Thousands of Texans sue Greg Abbott to keep enhanced unemployment benefits

Although enhanced unemployment benefits created in response to the COVID-19 pandemic are due to expire in September, many Republican governors want to opt out of them before that — including Texas Gov. Greg Abbott. But thousands of Texans, the Houston Chronicle reports, have filed a lawsuit against Abbott in the hopes of keeping those benefits in place until that September expiration.
Chronicle reporter Rebecca Carballo explains, "The plaintiffs, two groups that organized over Facebook with more than 30,000 people, argue that the decision to end the benefits early exceeded the governor's authority, according to the lawsuit, filed this week in state district court in Austin.

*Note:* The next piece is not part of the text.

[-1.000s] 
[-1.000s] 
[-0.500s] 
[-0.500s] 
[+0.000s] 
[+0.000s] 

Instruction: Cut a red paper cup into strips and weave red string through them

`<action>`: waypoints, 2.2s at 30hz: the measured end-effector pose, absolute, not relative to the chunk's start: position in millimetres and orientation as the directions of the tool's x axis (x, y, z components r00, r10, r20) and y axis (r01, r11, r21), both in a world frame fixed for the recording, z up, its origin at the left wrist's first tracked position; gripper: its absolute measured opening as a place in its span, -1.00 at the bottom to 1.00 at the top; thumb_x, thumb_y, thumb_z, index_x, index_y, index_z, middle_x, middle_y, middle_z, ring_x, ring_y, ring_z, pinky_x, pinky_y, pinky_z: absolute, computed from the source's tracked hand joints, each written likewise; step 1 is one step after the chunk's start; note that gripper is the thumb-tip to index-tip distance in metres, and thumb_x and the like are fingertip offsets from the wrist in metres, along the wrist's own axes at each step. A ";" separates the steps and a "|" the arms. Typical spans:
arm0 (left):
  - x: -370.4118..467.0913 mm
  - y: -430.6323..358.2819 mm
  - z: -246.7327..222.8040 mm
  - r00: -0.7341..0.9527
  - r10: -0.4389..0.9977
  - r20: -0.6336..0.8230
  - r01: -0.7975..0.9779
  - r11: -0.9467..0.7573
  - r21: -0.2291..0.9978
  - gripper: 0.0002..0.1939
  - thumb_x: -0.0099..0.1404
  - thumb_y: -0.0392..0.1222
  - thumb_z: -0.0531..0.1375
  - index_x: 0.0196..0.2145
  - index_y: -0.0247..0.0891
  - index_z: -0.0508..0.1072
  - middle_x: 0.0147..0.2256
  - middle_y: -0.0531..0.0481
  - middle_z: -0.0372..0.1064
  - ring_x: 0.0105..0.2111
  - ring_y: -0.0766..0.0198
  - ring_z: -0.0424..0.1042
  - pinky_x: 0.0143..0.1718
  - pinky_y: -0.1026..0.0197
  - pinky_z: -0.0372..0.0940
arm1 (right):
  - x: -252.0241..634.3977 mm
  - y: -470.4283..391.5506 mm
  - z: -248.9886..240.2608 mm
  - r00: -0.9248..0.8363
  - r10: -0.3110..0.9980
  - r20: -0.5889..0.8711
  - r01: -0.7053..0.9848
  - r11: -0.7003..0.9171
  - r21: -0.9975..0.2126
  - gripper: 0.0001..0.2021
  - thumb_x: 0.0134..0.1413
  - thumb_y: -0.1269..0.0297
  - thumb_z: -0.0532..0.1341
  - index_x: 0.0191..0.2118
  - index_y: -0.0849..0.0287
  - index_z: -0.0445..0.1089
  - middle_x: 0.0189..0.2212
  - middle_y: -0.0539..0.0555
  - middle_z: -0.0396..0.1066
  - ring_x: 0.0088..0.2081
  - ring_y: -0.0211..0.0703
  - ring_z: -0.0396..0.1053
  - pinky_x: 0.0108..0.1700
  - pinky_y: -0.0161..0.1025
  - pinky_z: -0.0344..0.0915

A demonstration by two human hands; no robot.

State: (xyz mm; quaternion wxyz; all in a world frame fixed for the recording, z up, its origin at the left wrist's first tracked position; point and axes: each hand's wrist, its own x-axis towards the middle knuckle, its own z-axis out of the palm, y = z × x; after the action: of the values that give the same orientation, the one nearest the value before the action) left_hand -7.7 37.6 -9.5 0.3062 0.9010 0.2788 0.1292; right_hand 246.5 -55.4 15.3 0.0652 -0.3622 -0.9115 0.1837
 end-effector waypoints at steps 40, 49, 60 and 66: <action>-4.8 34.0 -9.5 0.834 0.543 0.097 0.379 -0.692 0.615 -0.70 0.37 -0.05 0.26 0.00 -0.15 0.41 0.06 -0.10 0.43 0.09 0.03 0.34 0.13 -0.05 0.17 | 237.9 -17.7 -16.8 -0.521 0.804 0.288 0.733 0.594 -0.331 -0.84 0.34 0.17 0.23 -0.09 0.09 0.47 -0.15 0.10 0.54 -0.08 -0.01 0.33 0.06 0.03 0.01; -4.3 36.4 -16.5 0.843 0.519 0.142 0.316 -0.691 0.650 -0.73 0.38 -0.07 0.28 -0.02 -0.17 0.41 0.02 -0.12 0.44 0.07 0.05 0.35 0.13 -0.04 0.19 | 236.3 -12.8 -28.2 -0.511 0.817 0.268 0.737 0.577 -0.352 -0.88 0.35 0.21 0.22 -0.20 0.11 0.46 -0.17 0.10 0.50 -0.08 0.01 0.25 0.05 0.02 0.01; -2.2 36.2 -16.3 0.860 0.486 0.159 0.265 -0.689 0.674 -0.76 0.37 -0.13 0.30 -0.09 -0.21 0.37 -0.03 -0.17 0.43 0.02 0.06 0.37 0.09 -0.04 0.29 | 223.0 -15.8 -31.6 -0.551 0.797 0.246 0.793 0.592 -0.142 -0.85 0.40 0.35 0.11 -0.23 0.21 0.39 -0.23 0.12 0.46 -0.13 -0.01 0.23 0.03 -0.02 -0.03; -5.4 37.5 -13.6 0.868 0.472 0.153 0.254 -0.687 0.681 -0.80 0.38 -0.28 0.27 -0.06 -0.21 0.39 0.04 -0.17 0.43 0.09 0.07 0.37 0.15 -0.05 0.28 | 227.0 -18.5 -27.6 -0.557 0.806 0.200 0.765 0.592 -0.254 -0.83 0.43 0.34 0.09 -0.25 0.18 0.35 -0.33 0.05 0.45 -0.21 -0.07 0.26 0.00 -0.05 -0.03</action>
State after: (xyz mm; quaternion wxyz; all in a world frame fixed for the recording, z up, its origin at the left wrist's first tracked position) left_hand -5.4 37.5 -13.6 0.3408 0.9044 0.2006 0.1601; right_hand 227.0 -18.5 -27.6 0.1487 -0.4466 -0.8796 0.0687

The benefits, aimed at providing relief to workers during the pandemic, are scheduled to expire Saturday under Abbott's order…. Abbott, last month, ordered the early end to federal programs that provided supplemental payments of $300 a week to unemployed workers and extended jobless benefits to gig workers and other self-employed people not covered by the traditional unemployment system."
Abbott, Carballo notes, has "argued that job openings in the state are plentiful, and the additional benefits were no longer needed."
On June 25 a judge ruled against a temporary restraining order that would have blocked Abbott from ending the enhanced unemployment benefits in his state while the case is moving forward. But attorney David Sibley, who is representing thousands of Texans in the lawsuit, has said that the ruling by Judge Dustin Howell "does not mean the case is over."
Many Republicans, including Abbott, have been claiming that the enhanced unemployment benefits are too generous and discourage the unemployed from looking for work, thus hurting businesses. But liberal economists such as New York Times columnist Paul Krugman and Robert Reich (former secretary of labor in the Clinton Administration) have long maintained that government assistance for the unemployed is helpful to the economy — not harmful. According to Krugman and Reich, giving the unemployed a hand up (as opposed to a handout) is stimulative because they are likely to spend that money immediately.
Carballo reports that in Texas, "The plaintiffs are asking the court to order the Texas Workforce Commission to make the decision on whether and when to end the benefits. They acknowledge that the Workforce Commission could reach the same decision as the governor, but it would delay when the federal benefits would expire. The Workforce Commission recently ended guidance that allowed workers to refuse jobs if they believed COVID-19 would threaten their health or the health of their families."